EXERCISE GOAL. Return only the line that contains "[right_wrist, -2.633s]" and each line after it, through the last line of the data below, copied exactly.
╭──
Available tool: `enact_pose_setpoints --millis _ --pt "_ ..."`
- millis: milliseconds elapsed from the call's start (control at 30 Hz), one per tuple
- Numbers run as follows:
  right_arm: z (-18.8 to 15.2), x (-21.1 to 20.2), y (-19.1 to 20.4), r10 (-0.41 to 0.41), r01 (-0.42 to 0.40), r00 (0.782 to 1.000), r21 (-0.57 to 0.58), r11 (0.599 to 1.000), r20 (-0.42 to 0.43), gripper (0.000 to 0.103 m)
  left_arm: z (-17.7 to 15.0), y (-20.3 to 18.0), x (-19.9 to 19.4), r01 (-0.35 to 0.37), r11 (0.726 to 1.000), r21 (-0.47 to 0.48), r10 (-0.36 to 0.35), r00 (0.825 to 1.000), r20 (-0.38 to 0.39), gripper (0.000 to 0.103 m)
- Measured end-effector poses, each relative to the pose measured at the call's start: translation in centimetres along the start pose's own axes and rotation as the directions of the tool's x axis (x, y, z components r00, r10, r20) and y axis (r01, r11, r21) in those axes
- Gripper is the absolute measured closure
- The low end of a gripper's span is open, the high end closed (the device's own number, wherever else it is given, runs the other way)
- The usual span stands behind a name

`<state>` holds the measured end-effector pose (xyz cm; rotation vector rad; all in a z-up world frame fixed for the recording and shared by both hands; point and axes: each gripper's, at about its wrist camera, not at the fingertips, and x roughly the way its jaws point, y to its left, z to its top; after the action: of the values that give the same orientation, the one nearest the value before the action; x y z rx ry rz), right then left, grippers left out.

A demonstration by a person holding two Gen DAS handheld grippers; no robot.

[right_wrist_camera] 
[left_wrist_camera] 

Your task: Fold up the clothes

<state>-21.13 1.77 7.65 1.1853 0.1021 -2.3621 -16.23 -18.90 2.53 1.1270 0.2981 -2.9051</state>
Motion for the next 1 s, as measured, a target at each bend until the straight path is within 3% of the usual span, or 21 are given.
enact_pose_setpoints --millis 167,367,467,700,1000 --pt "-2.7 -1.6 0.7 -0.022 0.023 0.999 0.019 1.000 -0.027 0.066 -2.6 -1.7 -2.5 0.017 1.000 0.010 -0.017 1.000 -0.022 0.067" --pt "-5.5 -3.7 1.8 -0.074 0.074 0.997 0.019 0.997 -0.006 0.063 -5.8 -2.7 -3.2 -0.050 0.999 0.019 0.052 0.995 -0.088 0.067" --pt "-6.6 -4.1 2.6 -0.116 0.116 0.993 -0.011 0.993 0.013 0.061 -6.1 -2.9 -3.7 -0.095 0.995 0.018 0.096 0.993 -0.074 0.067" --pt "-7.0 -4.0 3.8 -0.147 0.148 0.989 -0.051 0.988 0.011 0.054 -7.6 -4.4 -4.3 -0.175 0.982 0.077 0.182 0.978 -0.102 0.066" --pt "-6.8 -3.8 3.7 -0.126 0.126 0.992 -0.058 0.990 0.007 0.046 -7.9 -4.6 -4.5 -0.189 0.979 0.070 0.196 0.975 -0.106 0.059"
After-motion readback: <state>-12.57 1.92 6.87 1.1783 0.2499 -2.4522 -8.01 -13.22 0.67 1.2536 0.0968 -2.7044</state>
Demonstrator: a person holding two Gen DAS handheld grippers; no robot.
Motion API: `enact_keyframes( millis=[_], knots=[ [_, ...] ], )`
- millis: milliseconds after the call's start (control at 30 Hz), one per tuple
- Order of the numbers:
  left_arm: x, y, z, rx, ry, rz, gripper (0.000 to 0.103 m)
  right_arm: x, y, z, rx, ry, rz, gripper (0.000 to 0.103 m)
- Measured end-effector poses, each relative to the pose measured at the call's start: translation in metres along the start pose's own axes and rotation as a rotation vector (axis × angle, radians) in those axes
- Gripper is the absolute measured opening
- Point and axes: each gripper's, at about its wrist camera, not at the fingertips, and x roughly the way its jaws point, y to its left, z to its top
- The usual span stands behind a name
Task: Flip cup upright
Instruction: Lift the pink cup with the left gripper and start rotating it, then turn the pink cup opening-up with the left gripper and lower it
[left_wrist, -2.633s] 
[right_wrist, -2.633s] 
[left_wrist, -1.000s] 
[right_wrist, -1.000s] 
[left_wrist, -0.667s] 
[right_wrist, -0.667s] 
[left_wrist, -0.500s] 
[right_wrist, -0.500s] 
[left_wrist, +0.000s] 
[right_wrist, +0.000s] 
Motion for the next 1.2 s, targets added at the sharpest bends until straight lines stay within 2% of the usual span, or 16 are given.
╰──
FINAL ANSWER.
[right_wrist, -2.633s] 
[left_wrist, -1.000s] 
[right_wrist, -1.000s] 
[left_wrist, -0.667s] 
[right_wrist, -0.667s] 
[left_wrist, -0.500s] 
[right_wrist, -0.500s] 
[left_wrist, +0.000s] 
[right_wrist, +0.000s] 
Motion for the next 1.2 s, targets added at the sharpest bends until straight lines stay within 2% of the usual span, or 16 are given.

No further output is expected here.